What is the role of regulators in crypto-related fraud?
S.T.: It is interesting to draw a parallel to what has been happening in the online banking world. Regulators have been highly active in the banking sector in recent years. One of their priorities is for customers to be protected and increasingly, they want financial institutions to take responsibility for that. But it has also been interesting to see how reputation and public pressure have forced change.
In the UK, for example, fraudsters began looking for a new weak link when banks’ defenses against third party fraud became so strong that this ‘traditional’ form of fraud became too difficult to execute successfully. The weak link that fraudsters identified was ultimately the customer themselves. Fraudsters came up with some sophisticated scams, using information gathered from social media and elsewhere to convince people to move their own money out of their legitimate bank accounts and into a fraudster’s account. This sophisticated form of fraud, also known as authorized push payment, has the potential to inflict higher financial impact on the victims of such scams.
Initially, customers were liable for these losses because they had moved the money themselves, but there was such a public outcry that in 2019, UK banks signed up to a voluntary code that said they would compensate customers for these losses unless there was clear evidence of customer negligence. The message here for the crypto industry is that if you don’t manage fraud, the regulators or the public, or both, will come for you.
So crypto should expect to see more regulation in the future?
S.T.: In the crypto sector, the barriers to entry have been very low until recently, which means that some crypto businesses have been operating with less stringent fraud controls whilst focusing on customer acquisition. with few or no controls in place. I strongly believe that rather than putting the ball in the courts of regulators and asking them to dictate what needs to be done to manage fraud and money laundering, it’s beholden on those of us working in and with the crypto sector to work in close partnership with regulators to look at emerging technologies and consider collectively how we can pragmatically address fraud in these channels.
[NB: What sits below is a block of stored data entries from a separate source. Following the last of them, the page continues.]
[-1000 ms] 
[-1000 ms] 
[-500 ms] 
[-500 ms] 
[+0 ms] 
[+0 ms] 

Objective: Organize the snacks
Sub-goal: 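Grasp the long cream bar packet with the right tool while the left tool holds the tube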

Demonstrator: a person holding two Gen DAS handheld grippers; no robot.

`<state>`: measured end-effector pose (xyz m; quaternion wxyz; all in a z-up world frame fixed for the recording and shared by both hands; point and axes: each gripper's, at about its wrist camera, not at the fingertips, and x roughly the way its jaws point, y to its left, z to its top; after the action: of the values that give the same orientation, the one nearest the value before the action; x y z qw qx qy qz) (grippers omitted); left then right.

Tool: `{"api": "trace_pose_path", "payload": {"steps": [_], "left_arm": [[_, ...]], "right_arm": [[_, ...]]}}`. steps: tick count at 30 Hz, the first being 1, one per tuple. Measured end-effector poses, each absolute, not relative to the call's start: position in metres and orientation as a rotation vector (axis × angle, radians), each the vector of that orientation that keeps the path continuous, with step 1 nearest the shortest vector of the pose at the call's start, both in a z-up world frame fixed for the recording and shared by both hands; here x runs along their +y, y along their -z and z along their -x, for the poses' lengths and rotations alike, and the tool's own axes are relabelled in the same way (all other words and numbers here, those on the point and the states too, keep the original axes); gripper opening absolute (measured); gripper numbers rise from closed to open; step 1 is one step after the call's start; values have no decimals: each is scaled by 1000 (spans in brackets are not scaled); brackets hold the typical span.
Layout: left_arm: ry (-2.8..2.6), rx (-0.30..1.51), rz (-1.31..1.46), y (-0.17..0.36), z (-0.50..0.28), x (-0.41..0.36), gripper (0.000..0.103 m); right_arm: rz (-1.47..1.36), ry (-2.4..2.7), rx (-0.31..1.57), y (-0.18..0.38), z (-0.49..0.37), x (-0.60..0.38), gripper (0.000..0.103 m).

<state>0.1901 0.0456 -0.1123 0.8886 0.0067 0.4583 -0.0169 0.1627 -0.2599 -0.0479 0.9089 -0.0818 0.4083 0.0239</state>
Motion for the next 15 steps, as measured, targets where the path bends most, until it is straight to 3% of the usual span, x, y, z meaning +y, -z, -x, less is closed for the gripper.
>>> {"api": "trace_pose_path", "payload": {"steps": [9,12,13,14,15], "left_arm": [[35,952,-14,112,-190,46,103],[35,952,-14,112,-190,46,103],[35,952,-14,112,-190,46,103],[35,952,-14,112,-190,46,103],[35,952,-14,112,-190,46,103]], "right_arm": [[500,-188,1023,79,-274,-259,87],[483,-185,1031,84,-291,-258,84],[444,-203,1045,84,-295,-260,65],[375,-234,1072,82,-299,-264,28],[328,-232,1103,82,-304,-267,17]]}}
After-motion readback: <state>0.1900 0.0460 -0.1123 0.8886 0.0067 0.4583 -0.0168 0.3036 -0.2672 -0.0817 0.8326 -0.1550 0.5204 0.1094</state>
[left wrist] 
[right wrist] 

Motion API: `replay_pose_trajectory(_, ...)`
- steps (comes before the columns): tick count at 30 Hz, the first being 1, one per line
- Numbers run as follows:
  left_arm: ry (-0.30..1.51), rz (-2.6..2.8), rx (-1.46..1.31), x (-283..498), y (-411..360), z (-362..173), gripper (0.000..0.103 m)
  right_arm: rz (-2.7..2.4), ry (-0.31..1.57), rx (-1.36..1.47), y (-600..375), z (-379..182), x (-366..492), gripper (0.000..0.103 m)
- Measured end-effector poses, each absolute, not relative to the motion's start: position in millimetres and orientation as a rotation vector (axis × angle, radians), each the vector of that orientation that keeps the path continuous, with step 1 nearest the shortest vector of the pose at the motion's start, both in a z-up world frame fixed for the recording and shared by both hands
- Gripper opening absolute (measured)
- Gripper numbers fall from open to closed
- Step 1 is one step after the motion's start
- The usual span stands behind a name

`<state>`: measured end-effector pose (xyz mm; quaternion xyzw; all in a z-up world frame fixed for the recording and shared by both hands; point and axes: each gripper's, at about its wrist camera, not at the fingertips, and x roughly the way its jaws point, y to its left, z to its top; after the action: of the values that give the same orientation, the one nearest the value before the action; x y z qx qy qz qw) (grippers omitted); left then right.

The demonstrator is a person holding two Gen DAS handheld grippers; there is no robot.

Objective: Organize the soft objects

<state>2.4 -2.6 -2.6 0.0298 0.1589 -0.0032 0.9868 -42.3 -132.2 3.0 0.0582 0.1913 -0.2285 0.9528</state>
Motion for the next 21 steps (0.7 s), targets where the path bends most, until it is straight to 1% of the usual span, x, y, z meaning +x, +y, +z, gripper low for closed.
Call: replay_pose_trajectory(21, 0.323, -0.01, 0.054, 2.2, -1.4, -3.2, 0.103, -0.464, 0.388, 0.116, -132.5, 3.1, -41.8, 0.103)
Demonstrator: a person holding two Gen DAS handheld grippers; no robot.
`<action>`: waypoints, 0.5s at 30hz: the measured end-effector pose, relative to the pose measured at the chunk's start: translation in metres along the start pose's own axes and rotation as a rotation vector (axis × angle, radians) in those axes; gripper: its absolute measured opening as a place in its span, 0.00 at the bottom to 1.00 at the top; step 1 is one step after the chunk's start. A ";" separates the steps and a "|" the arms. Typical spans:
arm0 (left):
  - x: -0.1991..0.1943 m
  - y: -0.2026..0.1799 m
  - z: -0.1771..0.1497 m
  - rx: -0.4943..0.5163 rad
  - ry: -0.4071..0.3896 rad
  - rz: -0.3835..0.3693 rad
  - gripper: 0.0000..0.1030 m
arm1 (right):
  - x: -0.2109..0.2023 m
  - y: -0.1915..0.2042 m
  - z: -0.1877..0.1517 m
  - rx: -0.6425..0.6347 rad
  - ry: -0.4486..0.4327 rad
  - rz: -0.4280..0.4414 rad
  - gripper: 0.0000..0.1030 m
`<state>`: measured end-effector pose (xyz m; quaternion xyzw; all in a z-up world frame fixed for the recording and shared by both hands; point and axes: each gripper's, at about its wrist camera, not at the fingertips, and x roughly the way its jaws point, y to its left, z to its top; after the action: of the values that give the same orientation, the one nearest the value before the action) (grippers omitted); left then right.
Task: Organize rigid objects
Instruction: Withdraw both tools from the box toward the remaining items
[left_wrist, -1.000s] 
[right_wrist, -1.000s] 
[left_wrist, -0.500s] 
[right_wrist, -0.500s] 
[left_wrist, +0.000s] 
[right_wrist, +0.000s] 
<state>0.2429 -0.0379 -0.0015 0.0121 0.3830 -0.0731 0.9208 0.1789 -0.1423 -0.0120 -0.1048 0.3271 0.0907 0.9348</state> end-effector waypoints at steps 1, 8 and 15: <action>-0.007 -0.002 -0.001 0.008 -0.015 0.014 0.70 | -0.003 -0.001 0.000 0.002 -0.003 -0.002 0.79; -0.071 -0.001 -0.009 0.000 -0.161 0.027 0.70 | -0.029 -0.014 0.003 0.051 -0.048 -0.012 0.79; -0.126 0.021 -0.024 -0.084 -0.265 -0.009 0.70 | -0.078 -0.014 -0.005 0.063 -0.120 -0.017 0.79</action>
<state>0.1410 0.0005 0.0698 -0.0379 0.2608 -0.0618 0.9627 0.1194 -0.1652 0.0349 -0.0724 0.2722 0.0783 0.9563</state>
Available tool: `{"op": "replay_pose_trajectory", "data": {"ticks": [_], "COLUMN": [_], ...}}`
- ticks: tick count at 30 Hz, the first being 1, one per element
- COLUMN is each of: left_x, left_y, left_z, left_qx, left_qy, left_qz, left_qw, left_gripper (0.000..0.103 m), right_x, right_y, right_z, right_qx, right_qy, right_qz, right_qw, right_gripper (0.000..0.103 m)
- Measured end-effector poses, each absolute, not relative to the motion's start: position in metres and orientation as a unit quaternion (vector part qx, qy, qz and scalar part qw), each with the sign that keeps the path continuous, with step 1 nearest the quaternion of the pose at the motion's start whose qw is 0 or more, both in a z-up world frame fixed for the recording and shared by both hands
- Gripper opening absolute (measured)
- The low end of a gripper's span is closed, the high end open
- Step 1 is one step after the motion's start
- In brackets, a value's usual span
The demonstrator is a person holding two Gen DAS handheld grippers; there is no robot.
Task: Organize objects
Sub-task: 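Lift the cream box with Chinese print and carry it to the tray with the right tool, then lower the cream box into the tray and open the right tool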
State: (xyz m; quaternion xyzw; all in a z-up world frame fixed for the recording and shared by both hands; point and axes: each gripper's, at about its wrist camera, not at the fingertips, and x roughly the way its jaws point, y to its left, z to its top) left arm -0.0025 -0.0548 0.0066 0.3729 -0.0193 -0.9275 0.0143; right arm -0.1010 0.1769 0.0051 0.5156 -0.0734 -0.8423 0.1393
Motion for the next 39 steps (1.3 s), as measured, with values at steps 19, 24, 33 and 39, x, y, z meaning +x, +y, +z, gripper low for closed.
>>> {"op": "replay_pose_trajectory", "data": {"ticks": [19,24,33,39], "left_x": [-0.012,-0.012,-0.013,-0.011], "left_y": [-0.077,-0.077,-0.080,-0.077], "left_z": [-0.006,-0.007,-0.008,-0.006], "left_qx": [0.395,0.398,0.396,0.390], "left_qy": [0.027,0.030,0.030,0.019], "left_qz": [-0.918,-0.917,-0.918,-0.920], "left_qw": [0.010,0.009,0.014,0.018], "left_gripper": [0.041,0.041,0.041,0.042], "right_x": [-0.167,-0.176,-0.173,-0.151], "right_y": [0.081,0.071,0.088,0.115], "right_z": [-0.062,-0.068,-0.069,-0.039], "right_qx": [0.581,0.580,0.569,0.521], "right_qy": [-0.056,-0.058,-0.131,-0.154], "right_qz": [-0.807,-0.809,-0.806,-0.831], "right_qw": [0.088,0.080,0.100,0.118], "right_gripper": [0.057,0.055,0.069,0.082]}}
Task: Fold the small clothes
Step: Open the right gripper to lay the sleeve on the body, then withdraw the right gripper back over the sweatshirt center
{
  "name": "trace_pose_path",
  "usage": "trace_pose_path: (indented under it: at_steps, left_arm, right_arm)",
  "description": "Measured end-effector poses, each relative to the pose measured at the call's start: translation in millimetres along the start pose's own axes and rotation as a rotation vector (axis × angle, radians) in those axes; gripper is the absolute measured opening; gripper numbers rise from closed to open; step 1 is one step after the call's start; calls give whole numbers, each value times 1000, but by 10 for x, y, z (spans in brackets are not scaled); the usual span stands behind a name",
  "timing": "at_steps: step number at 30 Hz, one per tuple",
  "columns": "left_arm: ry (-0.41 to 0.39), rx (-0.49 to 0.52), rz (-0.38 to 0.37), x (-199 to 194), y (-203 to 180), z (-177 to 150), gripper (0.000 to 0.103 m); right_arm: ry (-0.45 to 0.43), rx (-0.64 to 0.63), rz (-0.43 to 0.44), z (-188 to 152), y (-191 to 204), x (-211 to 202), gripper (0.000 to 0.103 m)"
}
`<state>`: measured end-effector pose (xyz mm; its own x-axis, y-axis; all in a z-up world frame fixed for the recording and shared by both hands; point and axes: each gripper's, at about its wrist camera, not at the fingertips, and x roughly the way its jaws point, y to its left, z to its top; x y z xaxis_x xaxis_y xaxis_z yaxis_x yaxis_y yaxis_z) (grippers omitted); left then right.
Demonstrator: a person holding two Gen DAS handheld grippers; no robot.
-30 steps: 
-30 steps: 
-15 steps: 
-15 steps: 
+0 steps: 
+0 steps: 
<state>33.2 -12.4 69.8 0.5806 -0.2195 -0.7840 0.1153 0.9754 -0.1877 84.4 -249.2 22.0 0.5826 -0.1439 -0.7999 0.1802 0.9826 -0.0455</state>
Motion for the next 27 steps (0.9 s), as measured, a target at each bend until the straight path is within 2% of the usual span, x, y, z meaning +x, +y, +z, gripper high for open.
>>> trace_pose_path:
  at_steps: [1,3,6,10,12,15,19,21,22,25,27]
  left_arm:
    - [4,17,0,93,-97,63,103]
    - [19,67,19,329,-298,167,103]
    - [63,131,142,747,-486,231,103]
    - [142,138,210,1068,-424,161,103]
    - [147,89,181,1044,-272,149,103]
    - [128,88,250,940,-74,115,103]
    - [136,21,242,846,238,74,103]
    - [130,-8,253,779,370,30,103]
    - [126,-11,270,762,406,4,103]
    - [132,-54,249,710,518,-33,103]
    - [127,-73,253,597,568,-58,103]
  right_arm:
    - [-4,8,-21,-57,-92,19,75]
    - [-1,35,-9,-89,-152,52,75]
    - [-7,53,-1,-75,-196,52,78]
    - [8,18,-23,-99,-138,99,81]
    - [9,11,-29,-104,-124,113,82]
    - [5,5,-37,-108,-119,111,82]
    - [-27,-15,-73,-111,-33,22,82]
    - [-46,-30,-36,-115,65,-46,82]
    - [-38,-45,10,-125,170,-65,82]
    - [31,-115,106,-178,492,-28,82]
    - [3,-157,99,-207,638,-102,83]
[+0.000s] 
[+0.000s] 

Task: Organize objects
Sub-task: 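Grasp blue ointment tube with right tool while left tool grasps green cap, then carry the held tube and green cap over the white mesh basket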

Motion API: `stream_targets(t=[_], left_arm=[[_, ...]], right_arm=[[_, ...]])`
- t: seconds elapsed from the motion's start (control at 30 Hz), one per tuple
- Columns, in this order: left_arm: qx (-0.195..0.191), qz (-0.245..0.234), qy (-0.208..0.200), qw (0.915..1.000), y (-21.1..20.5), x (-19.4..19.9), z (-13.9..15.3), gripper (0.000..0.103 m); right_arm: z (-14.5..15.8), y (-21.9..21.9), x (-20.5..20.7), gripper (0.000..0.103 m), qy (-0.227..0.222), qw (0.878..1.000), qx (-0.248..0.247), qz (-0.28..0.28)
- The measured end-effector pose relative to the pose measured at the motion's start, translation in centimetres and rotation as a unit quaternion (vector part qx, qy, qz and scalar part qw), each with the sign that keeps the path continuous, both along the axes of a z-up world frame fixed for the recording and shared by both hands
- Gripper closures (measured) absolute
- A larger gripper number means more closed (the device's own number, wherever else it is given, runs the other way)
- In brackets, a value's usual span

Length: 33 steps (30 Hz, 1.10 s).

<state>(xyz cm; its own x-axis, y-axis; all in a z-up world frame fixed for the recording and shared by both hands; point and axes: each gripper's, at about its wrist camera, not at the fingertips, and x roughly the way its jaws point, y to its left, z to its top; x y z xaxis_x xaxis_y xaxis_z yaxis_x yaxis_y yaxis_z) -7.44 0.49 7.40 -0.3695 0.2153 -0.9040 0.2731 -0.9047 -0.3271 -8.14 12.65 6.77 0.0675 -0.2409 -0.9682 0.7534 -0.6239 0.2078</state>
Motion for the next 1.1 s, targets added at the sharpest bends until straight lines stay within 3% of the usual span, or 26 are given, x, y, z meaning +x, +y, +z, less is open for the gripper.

What can crypto companies learn from traditional firms when it comes to best practice in fighting fraud?
S.T.: Banks historically focused on fraud or anti-money laundering (AML) with a siloed approach, but crypto companies are telling us that they want their defenses to span both fraud and AML. This is good because they recognize that fraud prevention and AML uses a lot of the same digital intelligence, just in different ways and using different operating procedures. We have examined some of the solutions we offer and modified them so that fraud and financial crime teams can use the same technologies and data, but in different ways based on their roles.
We are helping crypto firms beat fraudsters without affecting the experience of legitimate customers – that takes a combination of advanced technology, analyzing behavioral anomalies and high-quality digital intelligence. Furthermore, in a recent webinar titled “Threats to Global Security Webinar Series – Role of Cryptocurrency and Cybercrime”, we looked at ways in which digital identity intelligence is being used to stay ahead of constantly escalating risks and expanding regulatory expectations.